Un autre était "Je vois d'où te viennent tes boucles", ce qui était au moins un peu plus réfléchi, bien que toujours assez ridicule, ou du moins évident.
Et plus étonnant encore, "Ces boucles sont-elles naturelles ?".
Je ne peux pas imaginer que c'était autre chose que de la rhétorique, et qu'ils ne croyaient pas vraiment que je passais des heures tous les matins avec des fers à friser chauds pour m'assurer que les enfants pouvaient aller à Coop en étant sûrs que leurs cheveux rebondissaient magnifiquement et brillaient comme l'eau de la rivière Lud.
Alors que nous sortons provisoirement de l'ère de l'enfermement et que les gens cherchent désespérément à se connecter, je me demande si je vais devoir être encore plus prudent à l’égard de personnes qui tentent de communiquer par les cheveux, ou si le fait d'avoir été forcé de traverser une année de germophobie, de maladie, de mort imminente et de mort, va changer le comportement envers les cheveux bouclés de mes enfants.
photo by Cottonbro
Je salue tous ceux qui ont traversé cette annus horribilis avec tant de courage et de stoïcisme, n'imaginant jamais vivre une telle expérience avant qu'ils ne quittent le monde des vivants.
Mais je le fais avec une main qui restera éloignée des cheveux de qui que ce soit, et j'encourage les autres à utiliser les mots pour engager la conversation, et à résister à la tentation de se livrer à des moments de plaisirs hirsutes grâce à la connexion astrale qu'ils établissent avec les follicules de mon enfant, ou de tout autre enfant.
I am not sure I am getting the point... Is this article advocating that a world without any physical contact between strangers would be better (like shaking hands to meet and greet, a tap on the shoulder to encourage someone, etc...), or is it just about the specific case of hair?

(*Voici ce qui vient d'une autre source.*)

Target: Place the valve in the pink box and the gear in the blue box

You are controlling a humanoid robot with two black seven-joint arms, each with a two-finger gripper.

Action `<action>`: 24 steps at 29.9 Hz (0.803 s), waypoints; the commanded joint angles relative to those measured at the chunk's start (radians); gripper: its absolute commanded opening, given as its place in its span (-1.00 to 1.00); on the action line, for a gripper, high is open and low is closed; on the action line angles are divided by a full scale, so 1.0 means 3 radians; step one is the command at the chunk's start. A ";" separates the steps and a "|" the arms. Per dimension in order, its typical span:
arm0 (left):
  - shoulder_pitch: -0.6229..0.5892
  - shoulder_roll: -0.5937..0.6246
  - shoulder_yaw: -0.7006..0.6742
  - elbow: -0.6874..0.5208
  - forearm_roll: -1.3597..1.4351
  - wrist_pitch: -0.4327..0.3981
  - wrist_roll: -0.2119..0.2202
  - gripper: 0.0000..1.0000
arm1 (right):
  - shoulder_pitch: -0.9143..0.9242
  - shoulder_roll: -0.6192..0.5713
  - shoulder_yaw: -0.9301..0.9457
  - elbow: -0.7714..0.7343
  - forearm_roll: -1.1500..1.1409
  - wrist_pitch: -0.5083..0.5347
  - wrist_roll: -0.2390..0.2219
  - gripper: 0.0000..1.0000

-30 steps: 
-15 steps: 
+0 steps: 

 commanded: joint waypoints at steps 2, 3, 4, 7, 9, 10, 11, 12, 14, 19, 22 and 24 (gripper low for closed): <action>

I am no anthropologist, but it would be interesting to understand the importance of this form of communication in the making of a social fabric before dismissing them as simply intrusive and disrespectful. And maybe they are. I am just concerned that our growing and creeping aversion for any sort of risk, we end up parting ways with some important forms of non-verbal communication.